___ PROVIDED RECORDS

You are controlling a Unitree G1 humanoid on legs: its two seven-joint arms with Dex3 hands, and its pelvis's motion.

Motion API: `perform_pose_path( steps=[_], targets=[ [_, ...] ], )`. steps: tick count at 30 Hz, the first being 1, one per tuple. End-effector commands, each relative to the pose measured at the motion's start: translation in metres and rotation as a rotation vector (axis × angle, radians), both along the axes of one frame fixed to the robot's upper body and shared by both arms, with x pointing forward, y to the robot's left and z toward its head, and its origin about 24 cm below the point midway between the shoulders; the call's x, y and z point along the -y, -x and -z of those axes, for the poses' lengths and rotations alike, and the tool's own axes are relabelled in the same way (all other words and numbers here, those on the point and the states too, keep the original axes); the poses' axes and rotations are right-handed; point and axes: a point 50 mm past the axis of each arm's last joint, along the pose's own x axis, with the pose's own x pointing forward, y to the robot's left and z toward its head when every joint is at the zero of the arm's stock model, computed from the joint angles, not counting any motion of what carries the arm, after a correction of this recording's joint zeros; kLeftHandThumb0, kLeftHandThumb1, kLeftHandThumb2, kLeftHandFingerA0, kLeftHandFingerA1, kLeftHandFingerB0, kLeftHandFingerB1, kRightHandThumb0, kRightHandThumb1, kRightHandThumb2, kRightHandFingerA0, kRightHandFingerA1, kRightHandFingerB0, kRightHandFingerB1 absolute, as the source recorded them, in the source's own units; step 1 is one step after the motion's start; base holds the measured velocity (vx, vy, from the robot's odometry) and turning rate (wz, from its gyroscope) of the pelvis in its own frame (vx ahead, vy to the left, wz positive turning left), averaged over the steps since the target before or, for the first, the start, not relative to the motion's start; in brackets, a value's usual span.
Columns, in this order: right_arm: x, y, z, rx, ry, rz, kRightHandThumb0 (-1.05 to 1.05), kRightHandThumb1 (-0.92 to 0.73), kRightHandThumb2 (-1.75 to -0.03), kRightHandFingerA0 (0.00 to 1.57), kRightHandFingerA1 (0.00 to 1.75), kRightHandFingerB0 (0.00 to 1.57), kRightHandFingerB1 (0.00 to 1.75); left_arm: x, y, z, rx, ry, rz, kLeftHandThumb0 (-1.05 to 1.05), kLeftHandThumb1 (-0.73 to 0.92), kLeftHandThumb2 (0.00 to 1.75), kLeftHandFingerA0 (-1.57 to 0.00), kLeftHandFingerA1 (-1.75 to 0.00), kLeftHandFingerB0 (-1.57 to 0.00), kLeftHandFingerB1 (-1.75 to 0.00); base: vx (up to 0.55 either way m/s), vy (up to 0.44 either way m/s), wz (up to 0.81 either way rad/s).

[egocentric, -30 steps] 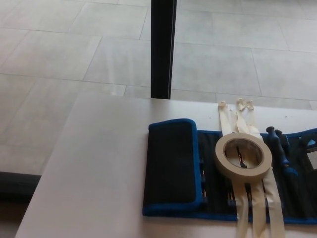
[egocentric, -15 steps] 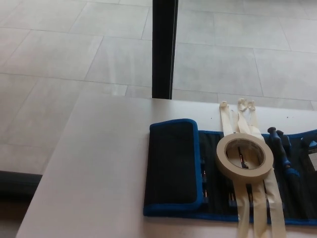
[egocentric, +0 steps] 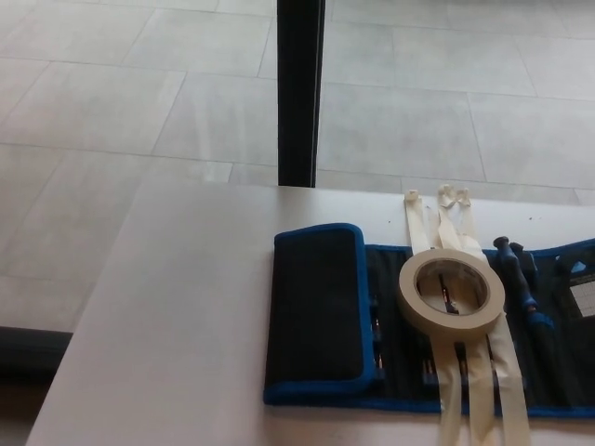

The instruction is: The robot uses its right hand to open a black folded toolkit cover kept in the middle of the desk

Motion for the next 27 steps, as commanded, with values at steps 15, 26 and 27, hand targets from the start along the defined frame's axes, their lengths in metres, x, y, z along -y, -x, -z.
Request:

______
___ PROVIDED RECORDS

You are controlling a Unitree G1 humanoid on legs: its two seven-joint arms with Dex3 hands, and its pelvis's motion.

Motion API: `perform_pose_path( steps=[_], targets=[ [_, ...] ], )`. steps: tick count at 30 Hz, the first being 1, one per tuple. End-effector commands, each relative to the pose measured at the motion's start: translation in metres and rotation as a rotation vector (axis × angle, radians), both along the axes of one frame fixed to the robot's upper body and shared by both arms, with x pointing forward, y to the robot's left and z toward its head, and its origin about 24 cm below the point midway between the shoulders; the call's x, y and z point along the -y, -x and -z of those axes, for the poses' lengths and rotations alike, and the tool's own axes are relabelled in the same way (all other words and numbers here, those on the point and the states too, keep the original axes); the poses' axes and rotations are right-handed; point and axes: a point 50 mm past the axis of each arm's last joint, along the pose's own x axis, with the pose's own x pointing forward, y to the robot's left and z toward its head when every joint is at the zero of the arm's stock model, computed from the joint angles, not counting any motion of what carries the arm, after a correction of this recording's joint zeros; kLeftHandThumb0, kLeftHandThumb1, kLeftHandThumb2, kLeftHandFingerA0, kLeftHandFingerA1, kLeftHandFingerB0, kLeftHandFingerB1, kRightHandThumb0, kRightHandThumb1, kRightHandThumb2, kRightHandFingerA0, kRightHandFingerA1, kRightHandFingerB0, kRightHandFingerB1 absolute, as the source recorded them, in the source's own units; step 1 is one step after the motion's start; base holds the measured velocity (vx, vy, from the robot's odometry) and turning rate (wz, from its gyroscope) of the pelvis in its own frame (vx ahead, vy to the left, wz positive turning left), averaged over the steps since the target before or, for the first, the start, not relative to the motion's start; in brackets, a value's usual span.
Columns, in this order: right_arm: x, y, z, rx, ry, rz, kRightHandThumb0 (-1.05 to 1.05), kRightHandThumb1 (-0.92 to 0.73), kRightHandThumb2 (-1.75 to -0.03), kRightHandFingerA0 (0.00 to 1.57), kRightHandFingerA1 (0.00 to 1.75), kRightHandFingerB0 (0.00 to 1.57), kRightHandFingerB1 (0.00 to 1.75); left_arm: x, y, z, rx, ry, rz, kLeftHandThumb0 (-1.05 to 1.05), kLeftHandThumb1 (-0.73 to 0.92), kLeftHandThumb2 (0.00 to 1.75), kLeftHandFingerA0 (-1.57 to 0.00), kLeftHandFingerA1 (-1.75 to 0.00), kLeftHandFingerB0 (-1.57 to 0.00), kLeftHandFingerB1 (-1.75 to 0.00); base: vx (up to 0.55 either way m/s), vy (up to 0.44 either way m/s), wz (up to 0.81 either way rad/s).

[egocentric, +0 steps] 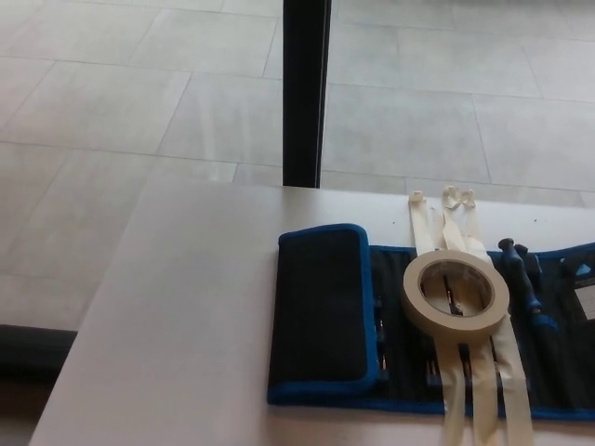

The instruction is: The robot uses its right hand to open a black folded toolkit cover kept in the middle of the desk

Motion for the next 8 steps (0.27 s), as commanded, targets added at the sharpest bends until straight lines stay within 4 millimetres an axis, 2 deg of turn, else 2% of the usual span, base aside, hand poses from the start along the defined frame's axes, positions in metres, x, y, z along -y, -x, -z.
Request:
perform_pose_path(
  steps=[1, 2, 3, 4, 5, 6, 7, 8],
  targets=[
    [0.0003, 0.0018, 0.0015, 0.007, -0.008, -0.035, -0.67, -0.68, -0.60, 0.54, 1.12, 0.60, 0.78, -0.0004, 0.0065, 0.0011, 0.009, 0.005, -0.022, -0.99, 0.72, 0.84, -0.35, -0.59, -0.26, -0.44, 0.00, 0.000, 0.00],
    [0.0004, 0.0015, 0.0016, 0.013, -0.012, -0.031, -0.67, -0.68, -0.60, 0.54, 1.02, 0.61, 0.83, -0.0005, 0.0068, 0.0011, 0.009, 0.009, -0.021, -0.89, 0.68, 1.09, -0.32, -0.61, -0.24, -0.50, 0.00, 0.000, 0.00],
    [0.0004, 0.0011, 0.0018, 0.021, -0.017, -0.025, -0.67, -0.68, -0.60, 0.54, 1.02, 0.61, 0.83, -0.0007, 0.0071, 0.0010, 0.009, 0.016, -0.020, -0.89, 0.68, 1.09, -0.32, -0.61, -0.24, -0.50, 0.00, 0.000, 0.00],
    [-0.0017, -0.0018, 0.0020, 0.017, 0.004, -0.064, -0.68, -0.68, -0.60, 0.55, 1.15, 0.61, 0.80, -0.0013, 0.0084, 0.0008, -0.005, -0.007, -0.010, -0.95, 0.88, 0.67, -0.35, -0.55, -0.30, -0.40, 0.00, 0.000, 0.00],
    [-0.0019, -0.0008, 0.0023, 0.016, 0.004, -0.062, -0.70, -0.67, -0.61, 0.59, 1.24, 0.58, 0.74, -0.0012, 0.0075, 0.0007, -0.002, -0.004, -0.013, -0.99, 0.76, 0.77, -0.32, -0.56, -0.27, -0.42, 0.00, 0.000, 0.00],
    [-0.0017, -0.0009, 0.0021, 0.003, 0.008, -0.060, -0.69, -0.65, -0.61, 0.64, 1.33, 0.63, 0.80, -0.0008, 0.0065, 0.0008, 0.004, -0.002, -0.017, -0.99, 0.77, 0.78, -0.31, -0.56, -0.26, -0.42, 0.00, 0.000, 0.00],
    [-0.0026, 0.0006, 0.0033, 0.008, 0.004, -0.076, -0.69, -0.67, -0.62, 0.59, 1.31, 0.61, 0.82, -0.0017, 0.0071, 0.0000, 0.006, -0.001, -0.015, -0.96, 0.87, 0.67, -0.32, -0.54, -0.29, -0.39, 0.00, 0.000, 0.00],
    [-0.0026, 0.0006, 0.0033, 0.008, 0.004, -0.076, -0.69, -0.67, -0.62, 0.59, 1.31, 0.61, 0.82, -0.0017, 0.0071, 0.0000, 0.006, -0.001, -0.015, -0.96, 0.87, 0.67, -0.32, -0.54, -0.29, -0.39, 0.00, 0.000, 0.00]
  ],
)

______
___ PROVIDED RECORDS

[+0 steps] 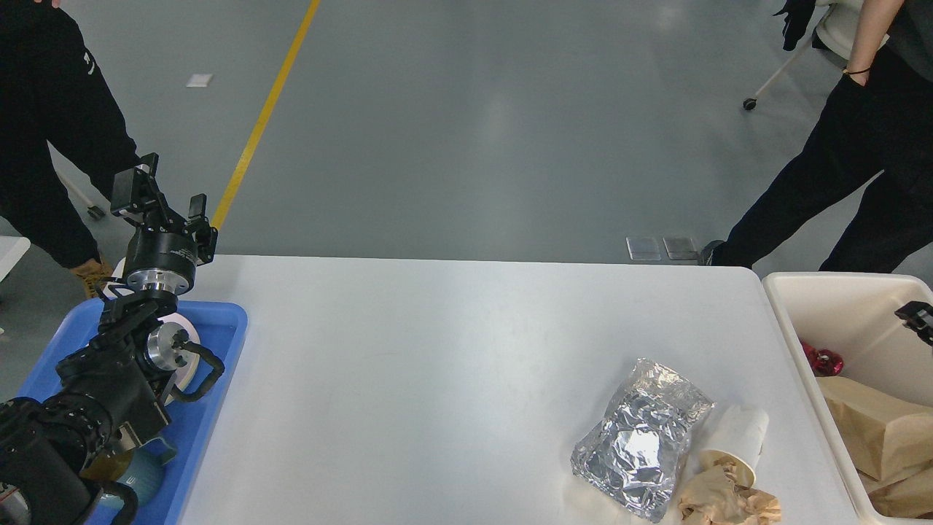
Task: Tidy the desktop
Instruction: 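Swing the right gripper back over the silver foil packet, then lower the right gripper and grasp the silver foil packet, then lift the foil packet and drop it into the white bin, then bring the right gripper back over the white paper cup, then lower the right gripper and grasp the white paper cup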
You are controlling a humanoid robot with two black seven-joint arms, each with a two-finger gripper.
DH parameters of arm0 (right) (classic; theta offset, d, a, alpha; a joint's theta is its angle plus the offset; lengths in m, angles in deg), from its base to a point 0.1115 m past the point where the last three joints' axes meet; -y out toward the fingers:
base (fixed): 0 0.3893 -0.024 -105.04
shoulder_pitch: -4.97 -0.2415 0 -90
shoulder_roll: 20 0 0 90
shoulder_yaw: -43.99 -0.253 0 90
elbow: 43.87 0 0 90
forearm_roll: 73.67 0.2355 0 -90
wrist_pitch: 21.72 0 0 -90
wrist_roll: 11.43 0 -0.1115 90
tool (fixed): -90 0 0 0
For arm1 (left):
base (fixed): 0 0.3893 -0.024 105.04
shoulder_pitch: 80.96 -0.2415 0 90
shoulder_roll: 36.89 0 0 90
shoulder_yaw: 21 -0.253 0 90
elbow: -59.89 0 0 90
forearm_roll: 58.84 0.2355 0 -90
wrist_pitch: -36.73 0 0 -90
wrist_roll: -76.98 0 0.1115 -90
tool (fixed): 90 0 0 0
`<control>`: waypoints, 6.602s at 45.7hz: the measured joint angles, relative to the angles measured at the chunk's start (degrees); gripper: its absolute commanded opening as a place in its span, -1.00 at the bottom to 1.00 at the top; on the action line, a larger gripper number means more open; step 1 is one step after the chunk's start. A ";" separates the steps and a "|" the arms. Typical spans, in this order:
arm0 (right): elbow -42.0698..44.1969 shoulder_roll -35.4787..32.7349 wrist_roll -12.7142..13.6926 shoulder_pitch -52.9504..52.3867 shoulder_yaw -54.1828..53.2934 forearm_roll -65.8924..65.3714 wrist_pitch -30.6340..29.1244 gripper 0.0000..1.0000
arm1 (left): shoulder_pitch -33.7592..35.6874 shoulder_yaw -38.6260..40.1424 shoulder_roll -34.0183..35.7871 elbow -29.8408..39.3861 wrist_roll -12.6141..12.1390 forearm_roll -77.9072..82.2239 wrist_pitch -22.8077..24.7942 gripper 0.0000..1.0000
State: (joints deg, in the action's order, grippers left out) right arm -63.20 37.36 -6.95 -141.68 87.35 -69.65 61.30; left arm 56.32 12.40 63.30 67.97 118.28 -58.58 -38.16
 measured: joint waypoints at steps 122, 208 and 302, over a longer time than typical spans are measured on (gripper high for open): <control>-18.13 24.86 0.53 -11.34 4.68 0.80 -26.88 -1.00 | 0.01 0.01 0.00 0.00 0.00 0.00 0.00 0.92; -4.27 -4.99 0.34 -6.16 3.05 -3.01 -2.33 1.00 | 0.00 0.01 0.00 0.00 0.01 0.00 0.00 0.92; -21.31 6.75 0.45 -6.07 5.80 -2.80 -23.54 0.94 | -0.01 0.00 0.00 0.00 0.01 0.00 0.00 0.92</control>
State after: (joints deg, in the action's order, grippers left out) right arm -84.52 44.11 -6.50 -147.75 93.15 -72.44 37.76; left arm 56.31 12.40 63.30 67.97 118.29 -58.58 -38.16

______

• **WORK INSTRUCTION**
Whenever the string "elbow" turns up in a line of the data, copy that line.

• **ANSWER SPACE**
elbow: 43.87 0 0 90
elbow: -59.89 0 0 90
arm0 (right): elbow -42.0698..44.1969 shoulder_roll -35.4787..32.7349 wrist_roll -12.7142..13.6926 shoulder_pitch -52.9504..52.3867 shoulder_yaw -54.1828..53.2934 forearm_roll -65.8924..65.3714 wrist_pitch -30.6340..29.1244 gripper 0.0000..1.0000
arm1 (left): shoulder_pitch -33.7592..35.6874 shoulder_yaw -38.6260..40.1424 shoulder_roll -34.0183..35.7871 elbow -29.8408..39.3861 wrist_roll -12.6141..12.1390 forearm_roll -77.9072..82.2239 wrist_pitch -22.8077..24.7942 gripper 0.0000..1.0000

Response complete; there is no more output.